◆ **PROBLEM TO SOLVE**
In the material below, list every line carrying the string "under".
-- TASK DATA follows --
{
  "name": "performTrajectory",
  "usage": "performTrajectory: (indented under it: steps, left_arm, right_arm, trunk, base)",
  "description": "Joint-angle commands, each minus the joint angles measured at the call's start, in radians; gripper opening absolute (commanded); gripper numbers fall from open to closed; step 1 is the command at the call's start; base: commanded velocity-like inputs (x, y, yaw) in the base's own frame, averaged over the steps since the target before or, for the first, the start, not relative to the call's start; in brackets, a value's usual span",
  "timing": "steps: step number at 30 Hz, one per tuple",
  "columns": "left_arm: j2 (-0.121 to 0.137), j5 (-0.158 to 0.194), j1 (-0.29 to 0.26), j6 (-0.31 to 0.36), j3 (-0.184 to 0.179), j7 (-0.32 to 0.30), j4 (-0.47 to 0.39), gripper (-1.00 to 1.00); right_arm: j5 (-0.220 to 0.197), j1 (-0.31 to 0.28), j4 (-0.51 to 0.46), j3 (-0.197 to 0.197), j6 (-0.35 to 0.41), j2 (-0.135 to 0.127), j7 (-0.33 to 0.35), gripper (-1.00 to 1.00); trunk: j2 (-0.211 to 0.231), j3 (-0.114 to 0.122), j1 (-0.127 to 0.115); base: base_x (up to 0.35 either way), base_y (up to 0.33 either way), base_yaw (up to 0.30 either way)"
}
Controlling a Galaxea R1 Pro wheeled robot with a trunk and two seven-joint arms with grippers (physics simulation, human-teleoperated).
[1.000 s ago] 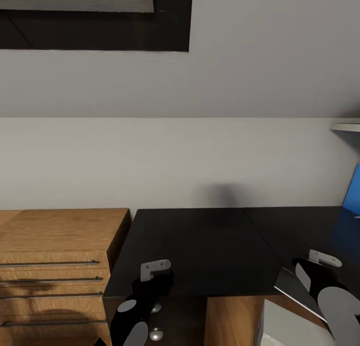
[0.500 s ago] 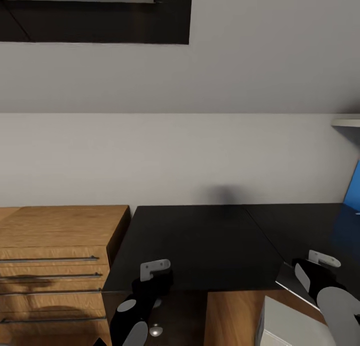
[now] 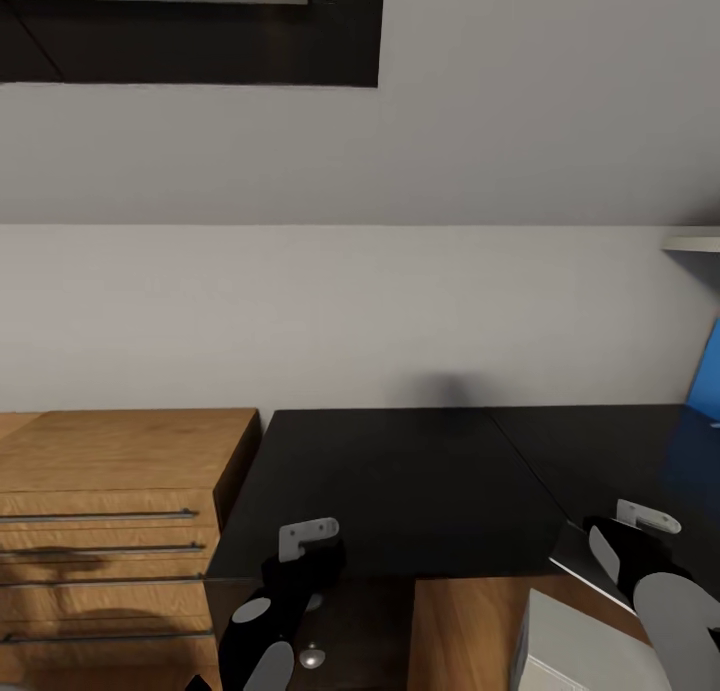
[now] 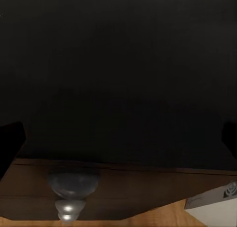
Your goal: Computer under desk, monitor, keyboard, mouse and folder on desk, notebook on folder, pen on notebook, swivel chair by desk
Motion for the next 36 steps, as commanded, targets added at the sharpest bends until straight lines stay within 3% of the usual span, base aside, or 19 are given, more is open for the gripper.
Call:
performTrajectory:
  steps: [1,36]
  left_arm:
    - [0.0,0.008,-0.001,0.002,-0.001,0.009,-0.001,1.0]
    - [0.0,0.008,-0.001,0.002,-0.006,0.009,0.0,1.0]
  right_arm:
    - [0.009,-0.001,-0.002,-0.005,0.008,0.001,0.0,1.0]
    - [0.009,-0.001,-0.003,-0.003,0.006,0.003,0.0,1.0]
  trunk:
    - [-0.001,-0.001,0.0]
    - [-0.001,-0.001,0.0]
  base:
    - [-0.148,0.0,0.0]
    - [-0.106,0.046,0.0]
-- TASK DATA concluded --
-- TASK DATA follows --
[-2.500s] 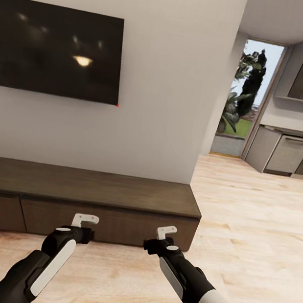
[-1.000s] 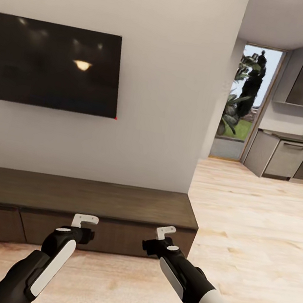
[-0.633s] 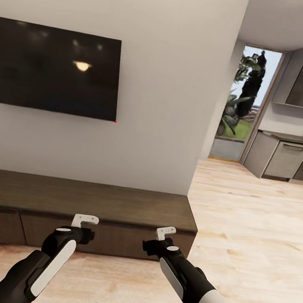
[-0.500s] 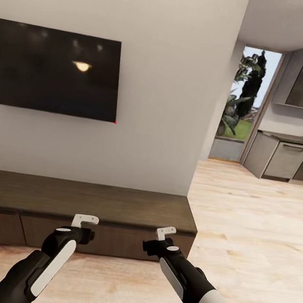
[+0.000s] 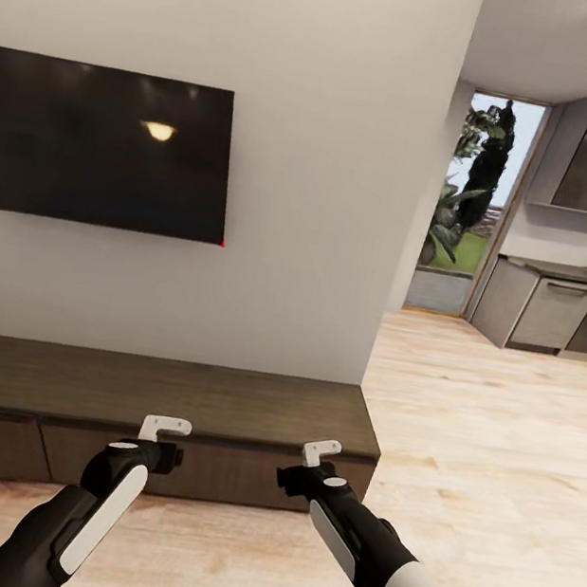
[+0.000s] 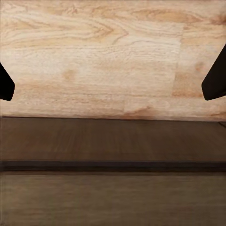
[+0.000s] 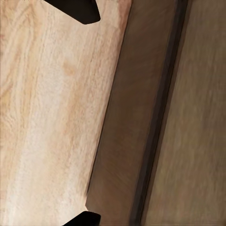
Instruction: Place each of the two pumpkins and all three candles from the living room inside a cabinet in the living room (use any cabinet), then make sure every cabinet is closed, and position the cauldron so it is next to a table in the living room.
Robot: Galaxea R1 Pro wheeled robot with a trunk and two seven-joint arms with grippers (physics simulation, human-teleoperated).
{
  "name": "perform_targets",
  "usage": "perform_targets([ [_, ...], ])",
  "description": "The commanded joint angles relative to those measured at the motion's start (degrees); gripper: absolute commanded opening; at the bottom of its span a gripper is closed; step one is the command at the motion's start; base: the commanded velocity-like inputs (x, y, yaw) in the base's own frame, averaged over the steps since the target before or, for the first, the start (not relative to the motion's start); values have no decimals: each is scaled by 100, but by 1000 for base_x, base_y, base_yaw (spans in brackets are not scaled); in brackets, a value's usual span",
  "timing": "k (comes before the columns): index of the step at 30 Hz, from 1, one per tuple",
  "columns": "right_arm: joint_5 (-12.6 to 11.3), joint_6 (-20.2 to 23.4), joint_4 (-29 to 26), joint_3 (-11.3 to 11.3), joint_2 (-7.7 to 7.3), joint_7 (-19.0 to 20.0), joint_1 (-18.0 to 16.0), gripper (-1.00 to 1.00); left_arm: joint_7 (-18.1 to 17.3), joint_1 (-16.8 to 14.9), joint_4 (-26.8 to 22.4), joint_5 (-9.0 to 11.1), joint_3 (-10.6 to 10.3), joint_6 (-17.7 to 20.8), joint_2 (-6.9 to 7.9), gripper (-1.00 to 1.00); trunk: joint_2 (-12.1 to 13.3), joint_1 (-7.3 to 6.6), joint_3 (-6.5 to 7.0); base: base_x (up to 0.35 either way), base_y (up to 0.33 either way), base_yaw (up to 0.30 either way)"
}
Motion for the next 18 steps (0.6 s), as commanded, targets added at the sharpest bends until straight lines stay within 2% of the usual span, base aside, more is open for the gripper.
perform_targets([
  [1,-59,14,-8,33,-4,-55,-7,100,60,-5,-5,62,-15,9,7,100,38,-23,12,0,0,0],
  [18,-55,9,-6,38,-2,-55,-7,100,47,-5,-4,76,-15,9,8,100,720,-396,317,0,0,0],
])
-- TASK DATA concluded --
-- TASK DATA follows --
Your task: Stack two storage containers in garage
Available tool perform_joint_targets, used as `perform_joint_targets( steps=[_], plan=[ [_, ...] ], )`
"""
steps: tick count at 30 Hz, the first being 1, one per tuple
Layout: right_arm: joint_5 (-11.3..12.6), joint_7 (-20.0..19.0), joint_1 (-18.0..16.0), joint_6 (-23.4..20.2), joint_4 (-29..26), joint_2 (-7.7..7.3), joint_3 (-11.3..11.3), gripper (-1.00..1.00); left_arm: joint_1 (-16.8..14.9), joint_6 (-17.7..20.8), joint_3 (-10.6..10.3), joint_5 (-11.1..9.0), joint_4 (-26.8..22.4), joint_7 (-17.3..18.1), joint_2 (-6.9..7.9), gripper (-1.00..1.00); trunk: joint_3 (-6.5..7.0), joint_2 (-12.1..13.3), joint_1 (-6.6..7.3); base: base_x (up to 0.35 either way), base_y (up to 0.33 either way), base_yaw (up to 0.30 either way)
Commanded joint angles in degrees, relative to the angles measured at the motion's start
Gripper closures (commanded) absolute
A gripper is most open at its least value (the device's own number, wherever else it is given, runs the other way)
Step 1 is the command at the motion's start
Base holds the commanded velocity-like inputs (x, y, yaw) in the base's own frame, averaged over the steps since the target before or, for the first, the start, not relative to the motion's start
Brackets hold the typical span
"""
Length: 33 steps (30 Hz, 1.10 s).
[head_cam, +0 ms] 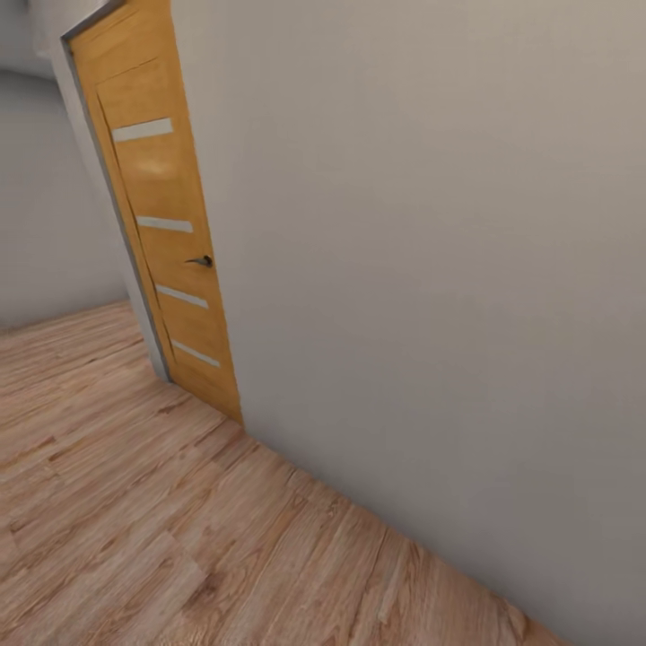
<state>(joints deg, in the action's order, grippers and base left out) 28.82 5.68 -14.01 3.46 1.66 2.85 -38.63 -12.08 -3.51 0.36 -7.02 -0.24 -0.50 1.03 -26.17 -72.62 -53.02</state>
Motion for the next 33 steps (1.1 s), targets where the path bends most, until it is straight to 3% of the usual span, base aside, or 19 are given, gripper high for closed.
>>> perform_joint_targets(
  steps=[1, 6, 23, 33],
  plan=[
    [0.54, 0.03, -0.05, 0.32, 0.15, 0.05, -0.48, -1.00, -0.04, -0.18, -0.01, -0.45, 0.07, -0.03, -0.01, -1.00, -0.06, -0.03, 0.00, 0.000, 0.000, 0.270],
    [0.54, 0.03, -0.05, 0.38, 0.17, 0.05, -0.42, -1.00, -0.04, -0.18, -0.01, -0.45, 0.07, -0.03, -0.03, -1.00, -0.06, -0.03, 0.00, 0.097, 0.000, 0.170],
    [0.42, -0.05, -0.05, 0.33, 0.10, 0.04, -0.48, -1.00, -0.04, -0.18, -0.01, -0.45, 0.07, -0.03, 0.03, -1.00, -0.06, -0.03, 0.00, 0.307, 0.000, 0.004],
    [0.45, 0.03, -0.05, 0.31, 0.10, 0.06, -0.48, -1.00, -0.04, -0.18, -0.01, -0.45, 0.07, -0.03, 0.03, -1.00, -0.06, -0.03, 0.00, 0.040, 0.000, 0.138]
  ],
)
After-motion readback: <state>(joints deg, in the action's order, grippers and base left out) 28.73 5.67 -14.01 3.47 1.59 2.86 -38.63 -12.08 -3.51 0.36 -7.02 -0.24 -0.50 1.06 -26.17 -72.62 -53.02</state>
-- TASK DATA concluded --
◆ **ANSWER BELOW**
  "usage": "performTrajectory: (indented under it: steps, left_arm, right_arm, trunk, base)",
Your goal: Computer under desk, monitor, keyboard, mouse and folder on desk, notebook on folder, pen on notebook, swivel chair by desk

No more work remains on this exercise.